## Dataset extract
##############################
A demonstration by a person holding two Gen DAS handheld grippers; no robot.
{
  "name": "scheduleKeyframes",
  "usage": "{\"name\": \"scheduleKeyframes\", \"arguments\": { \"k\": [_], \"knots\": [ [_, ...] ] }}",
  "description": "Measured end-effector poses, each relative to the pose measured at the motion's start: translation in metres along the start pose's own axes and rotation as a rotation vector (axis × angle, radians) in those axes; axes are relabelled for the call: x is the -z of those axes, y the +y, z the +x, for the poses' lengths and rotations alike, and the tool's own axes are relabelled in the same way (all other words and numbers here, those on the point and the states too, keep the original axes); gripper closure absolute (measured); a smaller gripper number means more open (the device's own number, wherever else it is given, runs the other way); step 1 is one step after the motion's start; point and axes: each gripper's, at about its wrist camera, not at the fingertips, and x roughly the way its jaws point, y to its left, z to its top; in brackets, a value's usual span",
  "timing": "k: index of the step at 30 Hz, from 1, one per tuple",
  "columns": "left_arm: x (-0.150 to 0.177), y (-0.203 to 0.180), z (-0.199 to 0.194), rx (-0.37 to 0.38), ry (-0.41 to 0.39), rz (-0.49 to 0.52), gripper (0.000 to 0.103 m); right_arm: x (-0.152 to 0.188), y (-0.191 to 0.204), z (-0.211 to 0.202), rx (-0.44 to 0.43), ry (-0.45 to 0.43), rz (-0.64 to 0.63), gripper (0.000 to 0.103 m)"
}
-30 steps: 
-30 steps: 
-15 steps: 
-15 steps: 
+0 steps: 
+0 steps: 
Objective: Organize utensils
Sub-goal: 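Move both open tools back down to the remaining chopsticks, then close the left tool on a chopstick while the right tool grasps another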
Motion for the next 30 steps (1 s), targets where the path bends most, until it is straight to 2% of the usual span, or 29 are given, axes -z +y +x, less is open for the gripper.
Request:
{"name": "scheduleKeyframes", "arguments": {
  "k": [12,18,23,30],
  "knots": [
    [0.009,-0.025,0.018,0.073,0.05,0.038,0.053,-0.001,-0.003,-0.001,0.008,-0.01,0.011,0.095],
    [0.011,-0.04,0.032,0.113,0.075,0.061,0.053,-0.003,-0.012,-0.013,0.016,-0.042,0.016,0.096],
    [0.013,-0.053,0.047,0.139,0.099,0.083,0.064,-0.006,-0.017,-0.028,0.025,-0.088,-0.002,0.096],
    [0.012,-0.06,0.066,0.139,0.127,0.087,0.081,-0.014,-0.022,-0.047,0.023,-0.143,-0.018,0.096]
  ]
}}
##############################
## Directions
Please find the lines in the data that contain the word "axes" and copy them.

## Response to this task
  "description": "Measured end-effector poses, each relative to the pose measured at the motion's start: translation in metres along the start pose's own axes and rotation as a rotation vector (axis × angle, radians) in those axes; axes are relabelled for the call: x is the -z of those axes, y the +y, z the +x, for the poses' lengths and rotations alike, and the tool's own axes are relabelled in the same way (all other words and numbers here, those on the point and the states too, keep the original axes); gripper closure absolute (measured); a smaller gripper number means more open (the device's own number, wherever else it is given, runs the other way); step 1 is one step after the motion's start; point and axes: each gripper's, at about its wrist camera, not at the fingertips, and x roughly the way its jaws point, y to its left, z to its top; in brackets, a value's usual span",
Motion for the next 30 steps (1 s), targets where the path bends most, until it is straight to 2% of the usual span, or 29 are given, axes -z +y +x, less is open for the gripper.

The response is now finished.